YOUR TASK >> Copy the data exactly, pictures aside.

*** DATA EXTRACT Section Begins ***

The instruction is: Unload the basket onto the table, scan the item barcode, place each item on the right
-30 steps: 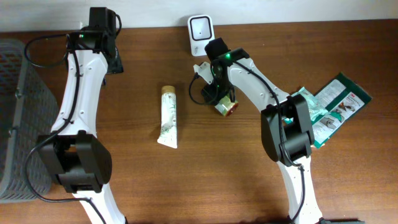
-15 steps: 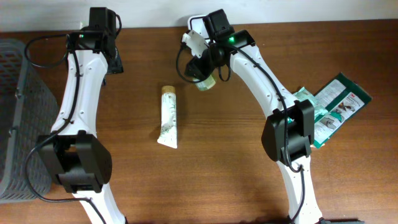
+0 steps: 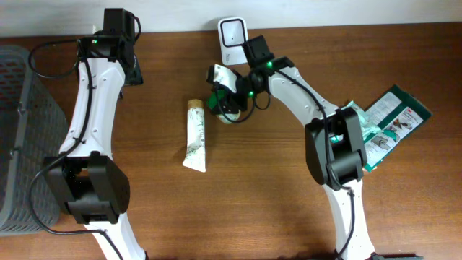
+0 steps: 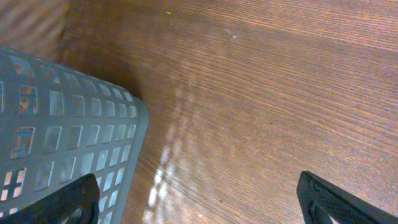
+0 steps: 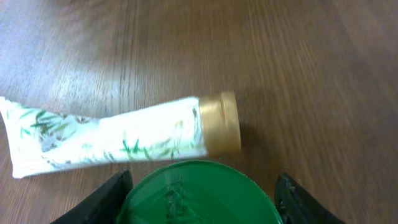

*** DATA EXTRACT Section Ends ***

COMPLETED TASK >>
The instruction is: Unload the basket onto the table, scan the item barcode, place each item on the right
-30 steps: 
-15 steps: 
+0 steps: 
+0 steps: 
+0 steps: 

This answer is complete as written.